Pardon, pardon, je crois qu’il y a méprise, je n’ai pas écrit l’histoire de Ronce-Rose pour qu’elle fasse la saison littéraire puis soit ensevelie sous les romans de la rentrée de printemps, mais afin qu’elle s’inscrive à jamais dans la mémoire et l’imaginaire du monde, il me paraît important de dissiper ce petit malentendu idiot.
Tel l'artiste peintre, l'écrivain a recours au repentir. Quand le lecteur peut surprendre ce geste, il a l'impression d'entr'apercevoir la nudité de l'écrivain au travail.
Cette fragilité émeut le lecteur qui découvre sa connivence avec l'auteur.
Suffisante complicité.
Motivations
(dialogue conjugal dès potron-minet)
LE PEINTRE (amusé). — Serait-ce ma cuisine qui te retient auprès de moi depuis bientôt vingt-huit années ?
LA MUSE (inspirée). — Ta cuisine alimentaire et pigmentaire, cher maître.
Notes
Toutes ces notes vocales, manuscrites, tapuscrites : qu'en faire ?
Donner chair à mon ennui ?
Faire la preuve que je suis en vie ?
Critique
Le critique se réveilla en pleine nuit avec une idée toute rédigée qui envahissait son esprit lucide, il chercha dans l'obscurité l'interrupteur de sa lampe de chevet, tâta le mur avant que la lumière n'éclaire la table de nuit sur laquelle il ne trouva qu'un bout de papier vierge pas plus grand qu'un marque-page.
Il inscrivit au crayon à papier avec une écriture minuscule les phrases qui encombraient sa mémoire récente.
Rapidement, le bout de papier fut noirci de graphite. Il dut ouvrir les livres qu'il n'a pas su écrire, posés à côté de lui et continuer à écrire sur leurs pages vierges.
Les pieds dans le plat
Lorsque tu étais une enfant lyonnaise, tu passais avec ta chère mère Yvette — qui était encore vivante — devant la devanture d'un restaurant situé au cœur du Vieux Lyon sur laquelle tu pouvais déchiffrer l'enseigne : Les pieds dans le plat. Tu imaginais alors que les grandes personnes mangeaient effectivement, leurs pieds dans les plats qu'on leur servait.
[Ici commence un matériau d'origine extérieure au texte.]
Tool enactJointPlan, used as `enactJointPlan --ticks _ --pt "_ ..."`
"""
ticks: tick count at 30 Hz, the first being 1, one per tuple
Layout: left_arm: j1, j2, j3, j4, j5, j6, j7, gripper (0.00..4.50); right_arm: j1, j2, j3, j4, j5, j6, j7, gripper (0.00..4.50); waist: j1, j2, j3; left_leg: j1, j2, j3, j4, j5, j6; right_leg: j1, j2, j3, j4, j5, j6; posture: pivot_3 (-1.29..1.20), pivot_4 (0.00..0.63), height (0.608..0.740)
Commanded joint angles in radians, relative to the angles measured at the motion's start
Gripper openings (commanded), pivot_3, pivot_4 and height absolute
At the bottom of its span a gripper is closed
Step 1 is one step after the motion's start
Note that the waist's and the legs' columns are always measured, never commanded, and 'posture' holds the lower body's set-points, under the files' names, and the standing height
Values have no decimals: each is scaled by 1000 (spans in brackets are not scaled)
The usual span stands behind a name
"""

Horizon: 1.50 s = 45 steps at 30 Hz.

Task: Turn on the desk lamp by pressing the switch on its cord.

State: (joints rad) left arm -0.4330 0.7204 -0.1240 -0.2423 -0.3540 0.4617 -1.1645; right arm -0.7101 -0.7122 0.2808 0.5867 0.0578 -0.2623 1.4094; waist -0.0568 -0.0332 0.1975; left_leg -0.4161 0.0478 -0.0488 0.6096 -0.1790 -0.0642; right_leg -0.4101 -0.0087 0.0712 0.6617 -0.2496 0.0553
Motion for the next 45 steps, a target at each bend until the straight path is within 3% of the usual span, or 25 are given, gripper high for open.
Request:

Cela t'épouvantait.
Lorsque tu étais une enfant lyonnaise, toute personne ayant un comportement suspect « sortait du Vinatier » (le centre hospitalier Le Vinatier étant un établissement de soins psychiatriques). Tu imaginais que les grandes personnes pouvaient devenir folles. Cela t'épouvantait.
Reconnaissance
Marie, folle créature, part en reconnaissance sur Internet pour choisir et repérer les gares, les trains, les correspondances, les horaires, l'hôtel, les trajets en taxi, à pied, les restaurants, les bars, les lieux de rencontres littéraires auxquelles elle voudrait assister.
Elle scrute les cartes, les plans ; elle épluche les informations tarifaires, les fiches de présentation des écrivains invités, les fiches descriptives des chambres d'hôtels, les menus des petits déjeuners, les thèmes abordés lors des interventions programmées des écrivains.
Marie s'agite dans un espace qu'elle n'occupe pas encore.